Cytokine Regulation of Hematopoietic Stem Cells and Lymphopoiesis

Detta är en avhandling från Hematopoietic Stem Cell Laboratory

Sammanfattning: Large numbers of blood cells need to be continuously replaced in order to sustain the crucial functions of the immune system, oxygen transport and blood clotting. The large diversity of cell types required to maintain the integrity of the blood system are all produced from blood forming or hematopoietic stem cells (HSCs). HSCs have the unique property of self renewal, ensuring life-long replenishment of all the blood cell types. Hematopoietic growth factors, so called cytokines, have previously been demonstrated to be important for the survival and proliferation of committed progenitor cells and development of different blood cell lineages. However, their potential role in regulating HSCs remains to a large degree unresolved. Herein, we provide data that establish the adaptor protein LNK as an important negative regulator of postnatal HSC expansion, acting as an inhibitor of the cytokine Thrombopoietin, known to be important for HSC maintenance and/or expansion. Furthermore, whereas previous studies demonstrated that another cytokine, fms-like tyrosine kinase receptor 3 (FLT3) ligand (FL), is an important regulator of B cell progenitors but has a redundant role in steady state maintenance of mature B cells, we here demonstrate that FL plays a crucial role in the regeneration of not only B cell progenitors but also mature B cells after bone marrow (BM) transplantation and chemotherapy.

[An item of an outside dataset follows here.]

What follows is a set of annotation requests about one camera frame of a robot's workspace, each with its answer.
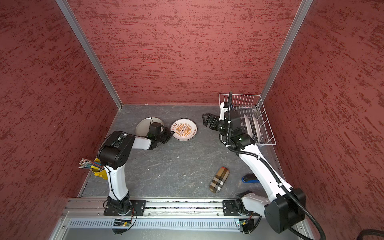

In addition, through studies of FL-deficient mice we show that FL plays an important role in maintaining conventional B cells with age, but is redundant in maintaining a normal compartment of fetally/postnatally derived B1 and marginal zone B cells. It has been disputed whether FL also is important in HSC regulation. Our present findings establish that FL is not important for regulating HSC maintenance or expansion neither during fetal development or in adult steady state hematopoiesis, nor following BM transplantation or chemotherapy-induced BM ablation. Finally, through identification of a multipotent progenitor in adult BM, with sustained granulocyte-monocyte and lymphocyte potential, but little or no megakaryocyte and erythroid potential, we provide evidence for a strict separation of myelopoiesis and lymphopoiesis, not being the first lineage commitment step of HSCs.